I dubbi sui contributi

L’appuntamento di Praga potrebbe essere decisivo per definire il perimetro del piano, sia a livello strategico che finanziario, in vista del vertice di luglio. Tra i punti da chiarire c’è il calcolo con cui si dovrà stabilire il contributo di ciascuno Stato, se sarà basato sul Prodotto interno lordo o sulla base dei contributi già versati al bilancio della Nato. Col criterio del Pil, il contributo degli Stati Uniti risulterebbe di gran lunga maggiore rispetto a Germania e Francia. Seguendo invece il criterio del contributo ai costi della Nato, Washington e Berlino sarebbero più allineate, dietro si piazzerebbero Regno Unito e Francia.
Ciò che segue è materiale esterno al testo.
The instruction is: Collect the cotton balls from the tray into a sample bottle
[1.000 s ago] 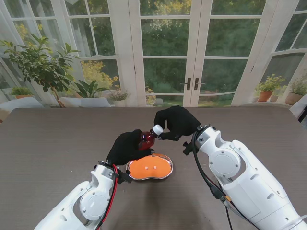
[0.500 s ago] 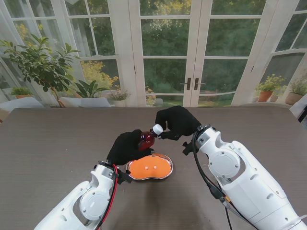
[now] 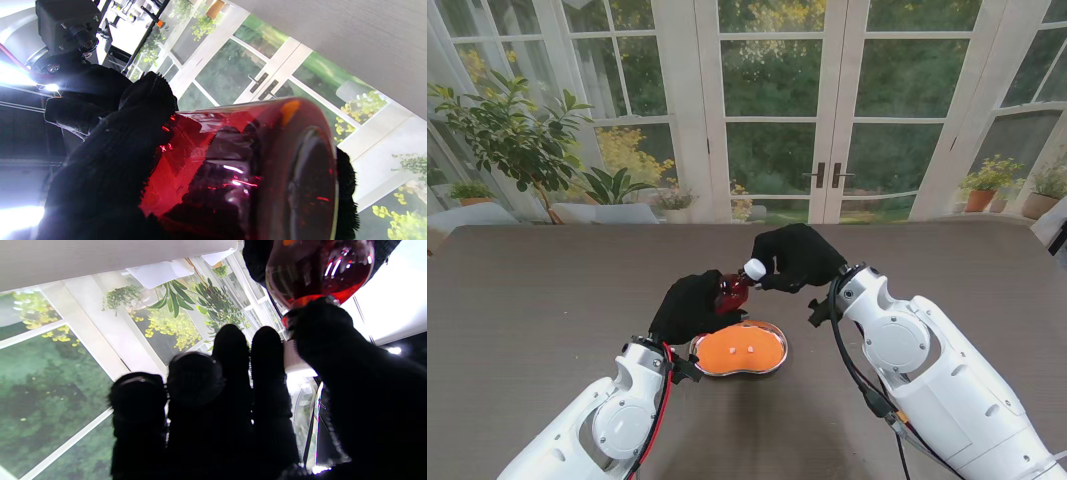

Secondo il portale di informazione Euractiv, un’altra ipotesi al vaglio supportata dall’Estonia è quella di un contributo sulla base di una percentuale fissa (lo 0,25% del Pil) da parte di ogni membro dell’Alleanza. Resta anche da stabilire la durata di questo finanziamento, se l’Alleanza potrà occuparsi dell’addestramento delle forze armate ucraine e quali saranno le attrezzature che potranno essere pagate con questo speciale fondo. Un dettaglio da non sottovalutare, visto che finora per evitare di essere trascinati in un conflitto diretto con la Russia, gli alleati hanno evitato di fornire all’Ucraina armi capaci di un sostegno letale diretto contro Mosca. Dallo scoppio della guerra i tempi sono però mutati e le reticenze dei governi iniziano a vacillare.